Has Mekong Capital had a successful 2013?
Mekong Capital’s success last year was based on being able to return capital to our limited partners by exiting three of our investments and partially exiting a fourth. One of those exits has been considered a benchmark exit in the region for the high multiple on the invested capital we obtained. Secondly, we have cemented our reputation for being a value-added private equity investor. The outstanding net profit growth of our investee companies during 2013 can be directly linked to our very active involvement with the companies in terms of strategy, introduction and implementation of world-class best practices, and supporting their commitment to aligning around key drivers. Our value-added approach was recognised in 2013 as Mekong Capital won Private Equity International’s Operational Excellence Award for the Asian Small Cap category based on the success of MobileWorld. Lastly, Mekong Capital underlined our long-term commitment to Vietnam by me joining the firm as a partner and adding my operational experience.
What are the main reasons for the fund’s success?

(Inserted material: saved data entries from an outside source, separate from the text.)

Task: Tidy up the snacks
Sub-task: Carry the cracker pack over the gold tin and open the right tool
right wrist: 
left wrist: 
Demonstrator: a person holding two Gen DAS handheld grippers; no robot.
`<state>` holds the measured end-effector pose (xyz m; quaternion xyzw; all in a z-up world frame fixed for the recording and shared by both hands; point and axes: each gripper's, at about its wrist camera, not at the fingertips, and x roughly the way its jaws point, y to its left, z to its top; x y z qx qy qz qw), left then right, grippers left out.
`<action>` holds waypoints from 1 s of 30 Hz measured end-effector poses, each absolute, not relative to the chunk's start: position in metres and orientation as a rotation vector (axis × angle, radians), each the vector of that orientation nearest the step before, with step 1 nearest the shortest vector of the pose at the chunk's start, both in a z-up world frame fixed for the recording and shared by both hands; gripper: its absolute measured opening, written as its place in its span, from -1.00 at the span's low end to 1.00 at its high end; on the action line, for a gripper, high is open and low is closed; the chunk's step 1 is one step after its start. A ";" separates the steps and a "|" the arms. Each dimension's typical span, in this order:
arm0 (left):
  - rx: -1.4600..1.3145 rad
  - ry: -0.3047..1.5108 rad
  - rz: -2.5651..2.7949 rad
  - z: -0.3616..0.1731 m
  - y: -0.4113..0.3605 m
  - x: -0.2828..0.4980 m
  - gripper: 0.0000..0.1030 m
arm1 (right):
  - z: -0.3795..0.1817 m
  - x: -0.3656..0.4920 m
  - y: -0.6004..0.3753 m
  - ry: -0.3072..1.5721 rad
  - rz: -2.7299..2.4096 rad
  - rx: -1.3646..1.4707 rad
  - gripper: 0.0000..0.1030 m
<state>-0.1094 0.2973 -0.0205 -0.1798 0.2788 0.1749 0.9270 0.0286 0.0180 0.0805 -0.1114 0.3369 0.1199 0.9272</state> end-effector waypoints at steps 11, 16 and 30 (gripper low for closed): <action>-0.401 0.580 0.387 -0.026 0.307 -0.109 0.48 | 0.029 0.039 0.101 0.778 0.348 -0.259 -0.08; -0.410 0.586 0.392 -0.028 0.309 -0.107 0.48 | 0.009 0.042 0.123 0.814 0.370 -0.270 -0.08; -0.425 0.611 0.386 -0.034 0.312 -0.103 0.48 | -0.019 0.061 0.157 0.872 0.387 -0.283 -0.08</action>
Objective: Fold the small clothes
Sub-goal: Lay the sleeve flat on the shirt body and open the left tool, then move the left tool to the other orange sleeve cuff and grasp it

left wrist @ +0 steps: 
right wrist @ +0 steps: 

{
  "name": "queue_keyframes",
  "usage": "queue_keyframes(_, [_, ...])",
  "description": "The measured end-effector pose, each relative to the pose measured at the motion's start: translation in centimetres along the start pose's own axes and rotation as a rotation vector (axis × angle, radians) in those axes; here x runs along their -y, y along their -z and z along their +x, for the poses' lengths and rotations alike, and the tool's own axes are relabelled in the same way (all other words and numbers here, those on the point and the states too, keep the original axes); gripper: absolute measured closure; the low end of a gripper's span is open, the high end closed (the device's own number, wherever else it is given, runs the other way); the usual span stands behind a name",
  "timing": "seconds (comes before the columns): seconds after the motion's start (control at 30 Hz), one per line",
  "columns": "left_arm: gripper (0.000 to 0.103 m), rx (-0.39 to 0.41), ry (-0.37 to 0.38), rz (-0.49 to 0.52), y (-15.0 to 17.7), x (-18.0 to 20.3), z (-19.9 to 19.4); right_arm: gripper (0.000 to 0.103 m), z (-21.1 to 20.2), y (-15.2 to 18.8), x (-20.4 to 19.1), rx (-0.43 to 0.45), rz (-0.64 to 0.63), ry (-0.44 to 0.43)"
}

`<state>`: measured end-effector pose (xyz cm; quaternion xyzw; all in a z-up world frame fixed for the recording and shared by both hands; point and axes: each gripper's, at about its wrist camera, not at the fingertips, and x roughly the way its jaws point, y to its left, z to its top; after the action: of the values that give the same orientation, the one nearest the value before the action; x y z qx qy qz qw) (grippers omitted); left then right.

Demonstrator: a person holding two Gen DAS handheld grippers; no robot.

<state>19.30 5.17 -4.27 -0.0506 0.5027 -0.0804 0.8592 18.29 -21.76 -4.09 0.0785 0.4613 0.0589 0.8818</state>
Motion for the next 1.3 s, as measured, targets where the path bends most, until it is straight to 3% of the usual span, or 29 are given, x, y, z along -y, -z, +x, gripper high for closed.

Mekong is consistently and firmly grounded in the belief that any management team in Vietnam can make their company the best in their respective industry through first setting ambitious targets and then adopting best practices to obtain and exceed those targets. We repeatedly see that those companies that quickly adopt globally recognised best practices outperform the market. Mekong Capital works with our investees to gain a deep understanding of the key drivers in their business and actively build a performance-based culture. This has been our approach for several years and I think we have demonstrated this can have a major impact.
In 2008, Mekong Capital invested in Golden Gate, a restaurant chain operator in Vietnam. The company has steadily expanded its restaurant brand in recent years. What is Mekong Capital’s role?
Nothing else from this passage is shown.